Search the data for the word "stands" and copy each line that has it.

── Task data

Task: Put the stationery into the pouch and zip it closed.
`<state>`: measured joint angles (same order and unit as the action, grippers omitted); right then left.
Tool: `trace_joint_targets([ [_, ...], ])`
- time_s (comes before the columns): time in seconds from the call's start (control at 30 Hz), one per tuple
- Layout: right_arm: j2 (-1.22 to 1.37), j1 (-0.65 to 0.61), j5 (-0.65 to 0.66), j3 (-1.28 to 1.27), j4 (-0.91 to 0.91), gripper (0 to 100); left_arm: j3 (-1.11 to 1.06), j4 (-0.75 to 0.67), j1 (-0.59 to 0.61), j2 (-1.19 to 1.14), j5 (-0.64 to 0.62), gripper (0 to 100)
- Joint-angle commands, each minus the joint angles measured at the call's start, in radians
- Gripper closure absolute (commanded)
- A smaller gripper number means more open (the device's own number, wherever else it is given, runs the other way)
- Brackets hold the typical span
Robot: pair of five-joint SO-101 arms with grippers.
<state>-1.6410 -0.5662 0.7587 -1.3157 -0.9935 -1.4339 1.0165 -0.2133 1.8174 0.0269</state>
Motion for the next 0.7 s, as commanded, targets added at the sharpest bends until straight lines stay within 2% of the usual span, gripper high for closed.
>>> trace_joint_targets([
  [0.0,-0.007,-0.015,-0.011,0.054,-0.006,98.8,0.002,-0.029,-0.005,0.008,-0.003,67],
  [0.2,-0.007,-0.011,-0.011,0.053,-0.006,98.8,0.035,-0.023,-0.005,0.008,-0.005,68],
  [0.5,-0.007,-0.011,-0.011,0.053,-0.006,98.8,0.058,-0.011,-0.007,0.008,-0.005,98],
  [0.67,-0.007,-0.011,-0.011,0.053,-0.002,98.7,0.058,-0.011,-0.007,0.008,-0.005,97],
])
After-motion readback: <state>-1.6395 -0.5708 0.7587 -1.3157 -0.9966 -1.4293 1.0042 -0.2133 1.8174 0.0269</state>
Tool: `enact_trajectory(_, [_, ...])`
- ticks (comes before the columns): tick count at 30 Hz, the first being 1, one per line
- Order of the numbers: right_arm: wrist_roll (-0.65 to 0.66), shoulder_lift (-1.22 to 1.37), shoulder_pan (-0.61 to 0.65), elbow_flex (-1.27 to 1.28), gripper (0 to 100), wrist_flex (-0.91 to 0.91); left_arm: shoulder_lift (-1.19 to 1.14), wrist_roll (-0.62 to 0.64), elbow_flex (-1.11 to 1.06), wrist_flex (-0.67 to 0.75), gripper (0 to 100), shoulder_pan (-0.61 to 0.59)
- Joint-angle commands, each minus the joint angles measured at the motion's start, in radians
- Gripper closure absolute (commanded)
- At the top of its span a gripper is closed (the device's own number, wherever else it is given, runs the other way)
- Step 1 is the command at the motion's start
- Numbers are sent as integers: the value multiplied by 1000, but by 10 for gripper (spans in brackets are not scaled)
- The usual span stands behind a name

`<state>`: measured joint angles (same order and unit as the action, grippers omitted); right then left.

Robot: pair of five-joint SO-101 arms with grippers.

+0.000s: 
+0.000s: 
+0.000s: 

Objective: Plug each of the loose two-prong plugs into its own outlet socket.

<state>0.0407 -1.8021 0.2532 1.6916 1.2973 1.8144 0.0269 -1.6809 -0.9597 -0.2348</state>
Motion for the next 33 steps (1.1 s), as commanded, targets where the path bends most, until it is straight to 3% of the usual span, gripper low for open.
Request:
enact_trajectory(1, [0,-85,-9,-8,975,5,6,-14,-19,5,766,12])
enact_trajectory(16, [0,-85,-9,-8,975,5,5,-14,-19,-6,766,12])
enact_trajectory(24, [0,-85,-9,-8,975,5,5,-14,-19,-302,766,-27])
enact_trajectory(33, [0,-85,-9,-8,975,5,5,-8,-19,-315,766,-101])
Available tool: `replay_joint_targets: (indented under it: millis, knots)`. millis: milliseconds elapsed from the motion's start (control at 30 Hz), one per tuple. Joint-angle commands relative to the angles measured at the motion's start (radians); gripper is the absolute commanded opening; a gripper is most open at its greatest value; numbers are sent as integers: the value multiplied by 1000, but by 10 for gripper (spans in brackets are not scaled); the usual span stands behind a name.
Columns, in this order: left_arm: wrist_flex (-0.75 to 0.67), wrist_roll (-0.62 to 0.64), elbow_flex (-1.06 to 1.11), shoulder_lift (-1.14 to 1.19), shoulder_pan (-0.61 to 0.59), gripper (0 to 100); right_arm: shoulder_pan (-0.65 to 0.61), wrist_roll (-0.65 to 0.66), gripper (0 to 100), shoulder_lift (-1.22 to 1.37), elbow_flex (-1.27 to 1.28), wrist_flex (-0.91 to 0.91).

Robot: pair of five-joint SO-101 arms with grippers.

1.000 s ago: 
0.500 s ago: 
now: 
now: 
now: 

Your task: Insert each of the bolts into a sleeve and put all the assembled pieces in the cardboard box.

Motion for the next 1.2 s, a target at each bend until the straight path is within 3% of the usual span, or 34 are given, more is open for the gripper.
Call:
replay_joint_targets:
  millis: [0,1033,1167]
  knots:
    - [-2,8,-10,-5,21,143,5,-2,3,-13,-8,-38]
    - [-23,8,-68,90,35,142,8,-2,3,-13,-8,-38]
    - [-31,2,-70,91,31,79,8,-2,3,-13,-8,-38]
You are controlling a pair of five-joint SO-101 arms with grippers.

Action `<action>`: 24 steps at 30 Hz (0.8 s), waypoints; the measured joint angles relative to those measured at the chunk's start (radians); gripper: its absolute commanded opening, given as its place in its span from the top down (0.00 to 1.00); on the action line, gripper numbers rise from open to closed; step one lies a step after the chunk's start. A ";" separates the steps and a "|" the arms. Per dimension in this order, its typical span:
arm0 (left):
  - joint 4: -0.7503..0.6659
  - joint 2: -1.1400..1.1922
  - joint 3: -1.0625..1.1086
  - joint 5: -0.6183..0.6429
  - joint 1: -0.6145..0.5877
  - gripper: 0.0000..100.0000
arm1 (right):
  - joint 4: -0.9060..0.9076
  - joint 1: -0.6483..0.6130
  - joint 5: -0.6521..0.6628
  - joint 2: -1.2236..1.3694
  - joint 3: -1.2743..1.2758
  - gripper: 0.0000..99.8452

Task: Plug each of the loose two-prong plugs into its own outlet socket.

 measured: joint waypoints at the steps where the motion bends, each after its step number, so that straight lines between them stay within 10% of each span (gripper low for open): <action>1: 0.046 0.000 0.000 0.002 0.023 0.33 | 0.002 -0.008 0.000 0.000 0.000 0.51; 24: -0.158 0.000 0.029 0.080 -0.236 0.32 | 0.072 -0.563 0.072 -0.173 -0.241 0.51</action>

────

> Result of this exercise
- The usual span stands behind a name
Available tool: `replay_joint_targets: (indented under it: millis, knots)`. millis: milliseconds elapsed from the motion's start (control at 30 Hz), one per tuple. Joint-angle commands relative to the angles measured at the motion's start (radians); gripper is the absolute commanded opening; a gripper is most open at its greatest value; numbers are sent as integers: the value multiplied by 1000, but by 10 for gripper (spans in brackets are not scaled); the usual span stands behind a name.

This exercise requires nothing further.